Do you have data showing size improvements on your end? We're observing size regressions at -Oz across the board instead for Meta's Android apps (we build with LTO, but I haven't tested non-LTO builds). It'll take me a while to come up with a standalone example, but some of the largest regressions are in folly::Optional and std::make_shared, which matches ArgumentPromotion's description of helping with templated code.

If you don't data to the contrary, could we revert this? If you do have cases where this shows overall improvements, what can I provide to help tune this to not be a substantial regression for us?

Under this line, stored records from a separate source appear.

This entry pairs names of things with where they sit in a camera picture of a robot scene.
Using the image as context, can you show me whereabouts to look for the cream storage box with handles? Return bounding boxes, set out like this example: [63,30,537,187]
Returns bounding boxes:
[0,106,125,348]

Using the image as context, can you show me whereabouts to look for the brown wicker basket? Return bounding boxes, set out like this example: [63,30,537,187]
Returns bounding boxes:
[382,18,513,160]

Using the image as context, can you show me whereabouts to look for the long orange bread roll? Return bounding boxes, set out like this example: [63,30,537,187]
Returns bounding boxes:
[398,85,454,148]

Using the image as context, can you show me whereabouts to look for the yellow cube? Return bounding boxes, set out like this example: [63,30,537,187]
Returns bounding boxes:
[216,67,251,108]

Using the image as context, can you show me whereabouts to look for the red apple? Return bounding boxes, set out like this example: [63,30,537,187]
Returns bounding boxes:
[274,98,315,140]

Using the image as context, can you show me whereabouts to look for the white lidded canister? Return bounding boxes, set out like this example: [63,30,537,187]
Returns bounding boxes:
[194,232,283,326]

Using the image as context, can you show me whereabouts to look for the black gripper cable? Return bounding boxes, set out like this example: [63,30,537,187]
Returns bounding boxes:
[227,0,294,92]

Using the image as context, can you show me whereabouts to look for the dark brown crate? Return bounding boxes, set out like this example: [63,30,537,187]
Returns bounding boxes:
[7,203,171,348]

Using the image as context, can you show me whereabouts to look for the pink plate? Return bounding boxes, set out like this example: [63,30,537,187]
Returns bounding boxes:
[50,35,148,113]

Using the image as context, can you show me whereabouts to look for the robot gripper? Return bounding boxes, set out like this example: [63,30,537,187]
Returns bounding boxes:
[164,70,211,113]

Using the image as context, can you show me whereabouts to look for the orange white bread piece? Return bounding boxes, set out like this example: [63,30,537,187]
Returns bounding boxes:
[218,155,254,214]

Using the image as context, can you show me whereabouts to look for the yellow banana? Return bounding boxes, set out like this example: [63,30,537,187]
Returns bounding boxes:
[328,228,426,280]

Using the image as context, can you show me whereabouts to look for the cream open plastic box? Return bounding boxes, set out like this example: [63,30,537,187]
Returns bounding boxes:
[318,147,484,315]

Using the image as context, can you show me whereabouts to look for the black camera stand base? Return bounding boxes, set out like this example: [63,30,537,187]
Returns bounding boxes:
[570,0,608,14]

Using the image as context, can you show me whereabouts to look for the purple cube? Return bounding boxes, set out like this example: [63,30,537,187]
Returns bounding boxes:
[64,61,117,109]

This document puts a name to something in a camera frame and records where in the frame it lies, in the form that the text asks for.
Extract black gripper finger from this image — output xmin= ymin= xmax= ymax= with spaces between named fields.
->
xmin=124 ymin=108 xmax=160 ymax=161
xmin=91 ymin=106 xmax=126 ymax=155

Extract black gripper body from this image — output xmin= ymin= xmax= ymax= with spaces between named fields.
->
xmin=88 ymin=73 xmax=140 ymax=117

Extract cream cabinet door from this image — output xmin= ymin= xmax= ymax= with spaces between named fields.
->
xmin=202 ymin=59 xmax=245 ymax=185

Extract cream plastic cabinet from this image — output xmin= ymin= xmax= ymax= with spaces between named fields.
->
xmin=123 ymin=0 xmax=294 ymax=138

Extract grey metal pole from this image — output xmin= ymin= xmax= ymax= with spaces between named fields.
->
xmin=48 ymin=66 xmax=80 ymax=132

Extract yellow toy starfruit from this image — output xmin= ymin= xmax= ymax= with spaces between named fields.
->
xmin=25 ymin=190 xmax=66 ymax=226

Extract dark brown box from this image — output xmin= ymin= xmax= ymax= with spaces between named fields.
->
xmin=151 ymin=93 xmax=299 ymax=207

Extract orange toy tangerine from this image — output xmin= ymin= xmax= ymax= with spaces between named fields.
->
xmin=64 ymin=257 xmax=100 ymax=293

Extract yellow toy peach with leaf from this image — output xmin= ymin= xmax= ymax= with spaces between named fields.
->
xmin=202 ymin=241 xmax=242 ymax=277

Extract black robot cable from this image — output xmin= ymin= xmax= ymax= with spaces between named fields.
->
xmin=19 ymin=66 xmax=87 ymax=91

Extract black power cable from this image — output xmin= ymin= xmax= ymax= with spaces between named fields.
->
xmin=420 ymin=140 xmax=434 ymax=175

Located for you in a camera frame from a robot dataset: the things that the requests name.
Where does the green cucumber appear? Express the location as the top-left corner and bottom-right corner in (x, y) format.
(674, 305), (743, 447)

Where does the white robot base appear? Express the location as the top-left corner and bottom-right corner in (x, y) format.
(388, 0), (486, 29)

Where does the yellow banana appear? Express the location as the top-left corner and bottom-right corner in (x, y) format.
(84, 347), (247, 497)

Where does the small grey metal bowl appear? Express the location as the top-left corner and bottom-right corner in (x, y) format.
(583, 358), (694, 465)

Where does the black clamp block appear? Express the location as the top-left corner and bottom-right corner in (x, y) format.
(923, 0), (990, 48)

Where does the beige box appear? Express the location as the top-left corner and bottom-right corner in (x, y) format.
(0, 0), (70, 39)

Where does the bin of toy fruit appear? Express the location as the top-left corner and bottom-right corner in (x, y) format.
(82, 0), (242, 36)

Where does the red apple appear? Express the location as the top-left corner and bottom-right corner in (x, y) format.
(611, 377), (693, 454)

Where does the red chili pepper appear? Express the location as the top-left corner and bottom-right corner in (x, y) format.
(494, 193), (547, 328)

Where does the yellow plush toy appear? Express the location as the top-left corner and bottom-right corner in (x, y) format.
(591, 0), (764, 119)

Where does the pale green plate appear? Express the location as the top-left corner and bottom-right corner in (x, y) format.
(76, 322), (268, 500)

we were seeing size increases with code like the following

define internal i32 @f1(ptr %p) {
  %i = load i32, ptr %p, align 4
  ret i32 %i
}

define i32 @g1(ptr %p) {
  %i = call i32 @f1(ptr %p)
  %q = call i32 @f1(ptr %p)
  %w = call i32 @f1(ptr %p)
  %e = call i32 @f1(ptr %p)
  %r = call i32 @f1(ptr %p)
  %t = call i32 @f1(ptr %p)
  %y = call i32 @f1(ptr %p)
  ret i32 %i
}

becoming

define internal i32 @f1(i32 %p.0.val) {
  ret i32 %p.0.val
}

define i32 @g1(ptr %p) {
  %p.val6 = load i32, ptr %p, align 4
  %i = call i32 @f1(i32 %p.val6)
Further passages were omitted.